» **Work required**: Your answer must contain each line of the listing in which "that" appears, copied in full.

» **Exercise material**:

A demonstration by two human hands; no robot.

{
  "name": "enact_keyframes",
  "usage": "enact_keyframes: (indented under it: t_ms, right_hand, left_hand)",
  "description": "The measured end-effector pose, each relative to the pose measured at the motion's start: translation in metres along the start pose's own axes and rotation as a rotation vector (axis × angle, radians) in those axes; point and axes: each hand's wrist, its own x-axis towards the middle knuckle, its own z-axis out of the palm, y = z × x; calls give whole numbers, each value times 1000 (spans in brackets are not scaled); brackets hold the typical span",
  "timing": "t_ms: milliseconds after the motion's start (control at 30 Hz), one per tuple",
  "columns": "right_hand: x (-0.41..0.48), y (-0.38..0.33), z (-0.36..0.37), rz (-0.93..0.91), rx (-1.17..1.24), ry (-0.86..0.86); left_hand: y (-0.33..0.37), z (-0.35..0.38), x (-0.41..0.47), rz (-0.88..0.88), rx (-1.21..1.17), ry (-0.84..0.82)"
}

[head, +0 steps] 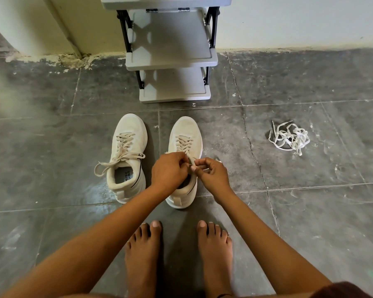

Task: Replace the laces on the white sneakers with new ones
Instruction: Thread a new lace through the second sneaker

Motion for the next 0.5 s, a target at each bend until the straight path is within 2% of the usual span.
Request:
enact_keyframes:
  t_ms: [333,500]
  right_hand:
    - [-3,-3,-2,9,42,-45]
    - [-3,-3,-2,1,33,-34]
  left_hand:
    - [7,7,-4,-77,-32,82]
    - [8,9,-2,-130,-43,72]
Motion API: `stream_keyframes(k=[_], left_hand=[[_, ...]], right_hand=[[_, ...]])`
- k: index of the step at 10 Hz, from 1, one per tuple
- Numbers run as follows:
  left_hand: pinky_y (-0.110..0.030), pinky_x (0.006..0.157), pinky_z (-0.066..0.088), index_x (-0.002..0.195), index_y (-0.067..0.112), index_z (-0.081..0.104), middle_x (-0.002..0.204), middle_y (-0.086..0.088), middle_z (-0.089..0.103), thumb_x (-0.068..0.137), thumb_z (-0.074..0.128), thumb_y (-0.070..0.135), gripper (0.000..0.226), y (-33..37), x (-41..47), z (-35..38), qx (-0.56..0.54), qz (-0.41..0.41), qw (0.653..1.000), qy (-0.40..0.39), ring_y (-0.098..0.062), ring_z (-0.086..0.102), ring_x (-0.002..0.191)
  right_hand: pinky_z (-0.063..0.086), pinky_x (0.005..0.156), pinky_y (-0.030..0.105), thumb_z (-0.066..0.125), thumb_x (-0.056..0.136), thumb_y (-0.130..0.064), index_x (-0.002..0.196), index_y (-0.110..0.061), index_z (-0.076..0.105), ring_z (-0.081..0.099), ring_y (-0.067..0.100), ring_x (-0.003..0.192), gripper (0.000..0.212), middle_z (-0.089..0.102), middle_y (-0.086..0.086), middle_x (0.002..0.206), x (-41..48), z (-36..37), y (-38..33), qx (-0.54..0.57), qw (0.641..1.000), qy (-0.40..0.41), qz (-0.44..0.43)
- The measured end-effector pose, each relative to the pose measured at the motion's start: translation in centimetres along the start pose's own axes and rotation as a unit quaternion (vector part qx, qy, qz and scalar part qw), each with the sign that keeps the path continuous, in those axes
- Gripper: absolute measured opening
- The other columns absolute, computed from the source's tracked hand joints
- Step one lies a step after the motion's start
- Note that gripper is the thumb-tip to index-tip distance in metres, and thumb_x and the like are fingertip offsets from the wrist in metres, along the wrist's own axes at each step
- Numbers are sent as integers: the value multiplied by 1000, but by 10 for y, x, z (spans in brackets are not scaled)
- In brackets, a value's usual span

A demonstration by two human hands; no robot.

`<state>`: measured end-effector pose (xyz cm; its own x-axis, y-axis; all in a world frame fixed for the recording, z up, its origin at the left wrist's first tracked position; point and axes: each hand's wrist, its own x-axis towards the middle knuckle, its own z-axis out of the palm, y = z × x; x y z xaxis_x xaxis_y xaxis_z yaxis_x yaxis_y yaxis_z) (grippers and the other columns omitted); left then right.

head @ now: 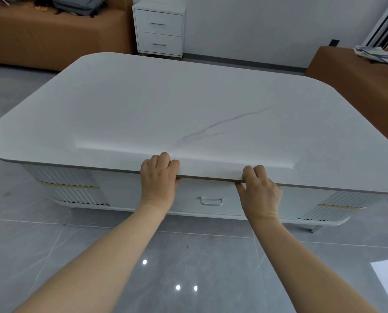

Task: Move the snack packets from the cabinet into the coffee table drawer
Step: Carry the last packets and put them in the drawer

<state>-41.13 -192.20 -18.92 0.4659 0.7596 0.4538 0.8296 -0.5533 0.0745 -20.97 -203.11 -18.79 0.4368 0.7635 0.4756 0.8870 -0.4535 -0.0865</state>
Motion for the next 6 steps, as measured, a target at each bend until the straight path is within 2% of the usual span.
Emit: stream_keyframes(k=[2,3,4,5,6], left_hand=[[-30,52,30,66,10,55,71,-6,48,38,90,10,45,0,3,-8,4,7,1000,-25,-24,43,58],[-27,52,26,63,11,55,69,-5,47,35,86,3,43,2,4,-12,18,16,999,-22,-23,42,56],[-27,52,28,65,12,57,71,-3,48,34,86,4,43,1,0,-18,18,26,998,-59,-22,44,58],[-27,56,36,84,12,63,84,-2,54,47,86,12,43,2,-7,-32,7,16,992,-126,-22,50,72],[-34,87,45,120,10,55,125,-5,51,80,67,18,42,0,-14,-53,-62,1,978,-198,-25,47,113]], right_hand=[[21,44,18,86,50,-5,70,-13,50,42,22,40,42,50,3,71,-2,-1,-4,5,1000,-6,15],[25,44,21,86,54,-6,74,-12,51,45,22,44,41,51,3,75,-4,-5,-6,15,1000,-19,14],[29,50,25,83,63,-12,83,-12,52,50,22,58,37,53,3,83,-8,-13,-6,32,998,-50,6],[35,62,26,76,76,-22,101,-15,52,53,18,84,36,54,-2,103,-13,-31,-5,32,991,-131,-6],[40,98,28,68,84,-33,132,-17,43,42,19,126,57,44,-4,138,-23,-48,-3,18,981,-192,-28]])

» **Task solution**:
- The measured end-effector pose, each relative to the pose measured at the motion's start: translation in centimetres along the start pose's own axes and rotation as a unit quaternion (vector part qx, qy, qz and scalar part qw), each with the sign that keeps the path continuous, in those axes
- Note that gripper is the thumb-tip to index-tip distance in metres, and thumb_x and the like are fingertip offsets from the wrist in metres, along the wrist's own axes at each step

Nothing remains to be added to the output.